Jasper Palmer is a patient escort who had a good idea.
To prevent cross-contamination, or germs spreading from one patient to the next as he took them around the hospital he went through several paper gowns a day, disposing of each by turning it inside-out and stuffing it inside a surgical glove. This simple practice, once adopted by other members of the hospital, cut MRSA infections by nearly 30%.
Such low-tech, bottom-up solutions introduced at other institutions cut rates of the drug-resistant infection by over 60%.
Jasper Palmer is an example of Positive Deviance.
Positive Deviance is a development approach that is based on the premise that in every community, certain individuals (the "Positive Deviants") exhibit unique behaviors that enable them to function more effectively than others with the same resources—solutions to community problems already exist within the community, they just need to be shared.

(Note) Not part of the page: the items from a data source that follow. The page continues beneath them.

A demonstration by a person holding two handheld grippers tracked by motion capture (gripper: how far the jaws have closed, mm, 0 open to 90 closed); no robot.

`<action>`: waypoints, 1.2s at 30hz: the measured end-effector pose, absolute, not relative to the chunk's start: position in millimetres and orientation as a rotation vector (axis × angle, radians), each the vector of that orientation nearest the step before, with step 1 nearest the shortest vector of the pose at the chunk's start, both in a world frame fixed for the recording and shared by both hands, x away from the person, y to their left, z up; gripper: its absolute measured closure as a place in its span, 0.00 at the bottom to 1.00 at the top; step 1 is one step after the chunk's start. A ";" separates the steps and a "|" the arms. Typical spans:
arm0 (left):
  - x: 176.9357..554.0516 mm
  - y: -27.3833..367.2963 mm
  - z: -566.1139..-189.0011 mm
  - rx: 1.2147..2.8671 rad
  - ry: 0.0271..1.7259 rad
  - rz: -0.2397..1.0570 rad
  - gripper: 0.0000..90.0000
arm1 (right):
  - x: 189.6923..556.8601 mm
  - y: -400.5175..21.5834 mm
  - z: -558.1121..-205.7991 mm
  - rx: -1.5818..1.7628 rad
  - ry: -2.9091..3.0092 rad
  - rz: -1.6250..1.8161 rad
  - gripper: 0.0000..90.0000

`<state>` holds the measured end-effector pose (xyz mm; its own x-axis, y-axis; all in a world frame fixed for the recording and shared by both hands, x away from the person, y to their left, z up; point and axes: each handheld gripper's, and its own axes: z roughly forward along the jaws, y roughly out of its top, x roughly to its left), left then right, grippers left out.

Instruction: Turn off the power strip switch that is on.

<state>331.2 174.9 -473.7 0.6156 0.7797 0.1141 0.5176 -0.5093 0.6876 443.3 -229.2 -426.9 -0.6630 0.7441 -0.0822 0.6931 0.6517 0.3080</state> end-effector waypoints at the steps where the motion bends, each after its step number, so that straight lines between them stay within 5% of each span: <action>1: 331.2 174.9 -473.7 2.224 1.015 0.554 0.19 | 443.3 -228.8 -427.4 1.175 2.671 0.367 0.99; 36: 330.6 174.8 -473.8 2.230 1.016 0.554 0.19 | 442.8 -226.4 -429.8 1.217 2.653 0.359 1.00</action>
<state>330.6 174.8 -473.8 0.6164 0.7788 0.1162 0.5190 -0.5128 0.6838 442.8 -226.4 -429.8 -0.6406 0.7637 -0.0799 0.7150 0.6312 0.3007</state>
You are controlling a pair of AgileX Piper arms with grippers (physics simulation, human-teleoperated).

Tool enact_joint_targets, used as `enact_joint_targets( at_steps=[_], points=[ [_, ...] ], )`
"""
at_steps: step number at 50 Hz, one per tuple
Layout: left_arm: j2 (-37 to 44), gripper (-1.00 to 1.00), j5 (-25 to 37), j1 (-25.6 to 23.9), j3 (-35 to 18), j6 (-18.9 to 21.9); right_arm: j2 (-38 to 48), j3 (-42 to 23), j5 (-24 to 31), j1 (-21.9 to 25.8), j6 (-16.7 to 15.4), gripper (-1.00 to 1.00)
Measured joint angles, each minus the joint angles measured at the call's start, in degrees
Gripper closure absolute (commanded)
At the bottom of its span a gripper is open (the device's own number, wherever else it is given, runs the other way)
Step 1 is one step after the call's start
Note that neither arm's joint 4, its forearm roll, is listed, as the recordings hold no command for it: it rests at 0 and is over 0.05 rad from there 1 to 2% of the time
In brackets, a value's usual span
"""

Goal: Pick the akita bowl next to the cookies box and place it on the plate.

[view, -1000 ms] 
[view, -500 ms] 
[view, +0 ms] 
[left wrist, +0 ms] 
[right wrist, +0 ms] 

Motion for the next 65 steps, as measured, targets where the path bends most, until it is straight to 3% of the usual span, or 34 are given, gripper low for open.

And sharing ideas like this is easier than asking people to follow guidelines that are handed down. According to Dr. Jeff Cohn, chief quality officer at Albert Einstein Healthcare Network in Philadelphia, where Palmer works, having the idea come from inside the hospital's own staff helped other staffers accept it more readily: "Jasper, who is a patient transporter, is the one being viewed as an expert and teaching quote unquote professionals -- nurses, doctors… This is flipping things on their heads.”
A good idea is a good idea, no matter where it originates, and positive deviance recognizes this. But more interesting to me is how we get people to adopt beneficial behaviors. If a practice is more likely to catch on when introduced by a peer than an authority figure, (I realize it seems pretty obvious, but so many things that seem obvious aren't actually the case) well, that might be where the true value of this approach lies.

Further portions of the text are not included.